**Work task**
Please filter the entries for the word "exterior" and copy every line that has it.

───── Records for this task ─────

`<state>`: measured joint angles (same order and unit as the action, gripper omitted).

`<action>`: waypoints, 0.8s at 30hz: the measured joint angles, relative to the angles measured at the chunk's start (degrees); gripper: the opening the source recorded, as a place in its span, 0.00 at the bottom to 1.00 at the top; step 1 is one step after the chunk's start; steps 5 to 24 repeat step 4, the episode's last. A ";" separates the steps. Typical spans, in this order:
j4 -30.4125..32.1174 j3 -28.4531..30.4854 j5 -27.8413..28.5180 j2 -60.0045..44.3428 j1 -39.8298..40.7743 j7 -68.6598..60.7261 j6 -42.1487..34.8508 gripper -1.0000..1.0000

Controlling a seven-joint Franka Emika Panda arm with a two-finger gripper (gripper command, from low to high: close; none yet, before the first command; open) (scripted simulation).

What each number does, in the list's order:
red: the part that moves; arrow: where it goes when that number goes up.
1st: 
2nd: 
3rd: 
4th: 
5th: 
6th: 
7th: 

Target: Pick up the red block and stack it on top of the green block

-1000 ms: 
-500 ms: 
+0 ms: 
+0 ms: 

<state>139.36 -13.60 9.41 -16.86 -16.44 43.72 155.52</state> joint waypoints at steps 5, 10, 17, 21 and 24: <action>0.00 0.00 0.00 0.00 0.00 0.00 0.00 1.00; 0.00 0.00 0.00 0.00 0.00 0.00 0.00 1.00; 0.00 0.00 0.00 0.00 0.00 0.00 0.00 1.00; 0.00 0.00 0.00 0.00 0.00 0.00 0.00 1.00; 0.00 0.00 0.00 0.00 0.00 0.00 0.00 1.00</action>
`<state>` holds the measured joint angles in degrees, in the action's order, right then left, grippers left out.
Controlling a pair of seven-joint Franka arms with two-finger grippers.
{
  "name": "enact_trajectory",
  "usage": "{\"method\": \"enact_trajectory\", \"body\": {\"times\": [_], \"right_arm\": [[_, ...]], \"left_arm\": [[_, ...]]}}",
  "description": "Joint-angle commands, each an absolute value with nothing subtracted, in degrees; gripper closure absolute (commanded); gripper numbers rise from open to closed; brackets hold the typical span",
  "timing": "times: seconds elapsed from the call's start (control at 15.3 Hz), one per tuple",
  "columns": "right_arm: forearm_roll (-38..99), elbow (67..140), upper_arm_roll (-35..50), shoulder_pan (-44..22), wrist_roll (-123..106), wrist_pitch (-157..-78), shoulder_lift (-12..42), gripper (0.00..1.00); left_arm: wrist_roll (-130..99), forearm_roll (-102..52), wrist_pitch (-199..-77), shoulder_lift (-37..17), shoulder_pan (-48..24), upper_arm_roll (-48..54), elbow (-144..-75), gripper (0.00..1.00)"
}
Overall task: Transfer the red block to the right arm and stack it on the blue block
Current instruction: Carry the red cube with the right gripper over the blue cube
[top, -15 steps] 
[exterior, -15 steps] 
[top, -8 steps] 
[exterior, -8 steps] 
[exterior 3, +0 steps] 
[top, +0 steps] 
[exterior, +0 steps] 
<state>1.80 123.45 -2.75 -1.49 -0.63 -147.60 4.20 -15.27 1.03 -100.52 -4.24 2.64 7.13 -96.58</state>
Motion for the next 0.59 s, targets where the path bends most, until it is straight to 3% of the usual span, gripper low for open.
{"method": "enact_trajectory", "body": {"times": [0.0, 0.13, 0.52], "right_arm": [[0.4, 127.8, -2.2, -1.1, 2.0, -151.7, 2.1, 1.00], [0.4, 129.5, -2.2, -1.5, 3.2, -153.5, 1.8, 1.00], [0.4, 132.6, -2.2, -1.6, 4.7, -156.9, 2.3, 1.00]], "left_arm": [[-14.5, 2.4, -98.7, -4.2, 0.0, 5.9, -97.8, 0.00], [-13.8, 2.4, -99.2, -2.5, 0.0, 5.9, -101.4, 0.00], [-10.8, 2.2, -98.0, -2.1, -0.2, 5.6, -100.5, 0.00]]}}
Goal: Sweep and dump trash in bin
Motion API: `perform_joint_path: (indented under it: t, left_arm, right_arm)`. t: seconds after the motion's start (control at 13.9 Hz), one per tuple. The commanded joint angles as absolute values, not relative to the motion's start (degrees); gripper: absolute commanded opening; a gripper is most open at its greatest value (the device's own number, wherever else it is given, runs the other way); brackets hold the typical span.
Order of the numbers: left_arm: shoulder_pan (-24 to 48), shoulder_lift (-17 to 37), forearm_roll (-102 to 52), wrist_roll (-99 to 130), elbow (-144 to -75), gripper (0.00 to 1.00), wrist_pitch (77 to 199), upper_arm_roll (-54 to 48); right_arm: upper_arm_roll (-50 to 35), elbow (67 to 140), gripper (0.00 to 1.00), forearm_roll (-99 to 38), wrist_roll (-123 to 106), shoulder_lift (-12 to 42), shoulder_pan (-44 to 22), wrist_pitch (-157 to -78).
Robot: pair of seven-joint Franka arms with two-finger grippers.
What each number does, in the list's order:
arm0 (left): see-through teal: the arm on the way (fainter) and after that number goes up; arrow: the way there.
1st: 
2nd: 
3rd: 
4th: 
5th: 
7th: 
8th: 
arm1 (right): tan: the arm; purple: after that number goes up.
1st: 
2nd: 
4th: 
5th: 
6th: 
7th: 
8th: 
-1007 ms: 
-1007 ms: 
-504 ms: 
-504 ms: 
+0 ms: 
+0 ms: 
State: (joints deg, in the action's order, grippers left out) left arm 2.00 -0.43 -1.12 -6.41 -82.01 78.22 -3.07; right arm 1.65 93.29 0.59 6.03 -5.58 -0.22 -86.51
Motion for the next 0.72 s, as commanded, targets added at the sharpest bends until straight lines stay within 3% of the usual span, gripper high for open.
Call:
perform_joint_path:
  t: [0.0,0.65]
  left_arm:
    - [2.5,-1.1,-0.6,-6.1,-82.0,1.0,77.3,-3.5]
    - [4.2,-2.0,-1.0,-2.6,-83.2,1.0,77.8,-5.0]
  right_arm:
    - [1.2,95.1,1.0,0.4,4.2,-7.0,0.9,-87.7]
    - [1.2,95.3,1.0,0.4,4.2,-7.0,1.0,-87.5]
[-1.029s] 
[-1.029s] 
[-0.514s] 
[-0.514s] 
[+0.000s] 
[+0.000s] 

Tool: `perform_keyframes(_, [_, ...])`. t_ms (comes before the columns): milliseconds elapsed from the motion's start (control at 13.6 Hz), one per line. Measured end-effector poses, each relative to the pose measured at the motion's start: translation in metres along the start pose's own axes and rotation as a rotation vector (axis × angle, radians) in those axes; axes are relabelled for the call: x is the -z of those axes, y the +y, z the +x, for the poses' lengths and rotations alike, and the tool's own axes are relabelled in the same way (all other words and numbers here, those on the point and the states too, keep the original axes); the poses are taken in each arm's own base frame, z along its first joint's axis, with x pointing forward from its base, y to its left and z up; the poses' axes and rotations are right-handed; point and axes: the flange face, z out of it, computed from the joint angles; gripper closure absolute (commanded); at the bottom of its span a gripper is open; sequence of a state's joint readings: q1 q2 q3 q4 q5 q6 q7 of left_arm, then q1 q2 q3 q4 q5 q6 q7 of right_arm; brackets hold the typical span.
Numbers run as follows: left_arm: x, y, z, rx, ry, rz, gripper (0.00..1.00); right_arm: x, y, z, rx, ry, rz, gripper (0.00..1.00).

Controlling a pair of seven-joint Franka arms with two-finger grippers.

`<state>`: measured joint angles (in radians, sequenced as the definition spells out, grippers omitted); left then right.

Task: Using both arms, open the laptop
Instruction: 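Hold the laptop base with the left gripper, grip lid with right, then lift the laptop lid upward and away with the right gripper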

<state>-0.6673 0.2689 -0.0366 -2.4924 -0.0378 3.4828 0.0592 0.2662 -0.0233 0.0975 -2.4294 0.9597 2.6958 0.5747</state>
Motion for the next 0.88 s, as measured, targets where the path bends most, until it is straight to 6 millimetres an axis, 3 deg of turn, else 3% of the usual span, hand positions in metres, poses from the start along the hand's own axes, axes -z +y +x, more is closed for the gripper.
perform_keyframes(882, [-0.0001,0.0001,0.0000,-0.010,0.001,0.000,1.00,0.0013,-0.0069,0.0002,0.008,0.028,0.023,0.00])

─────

**Output for this task**
[exterior, -15 steps] 
[exterior, -8 steps] 
[exterior 3, +0 steps] 
[exterior, +0 steps] 

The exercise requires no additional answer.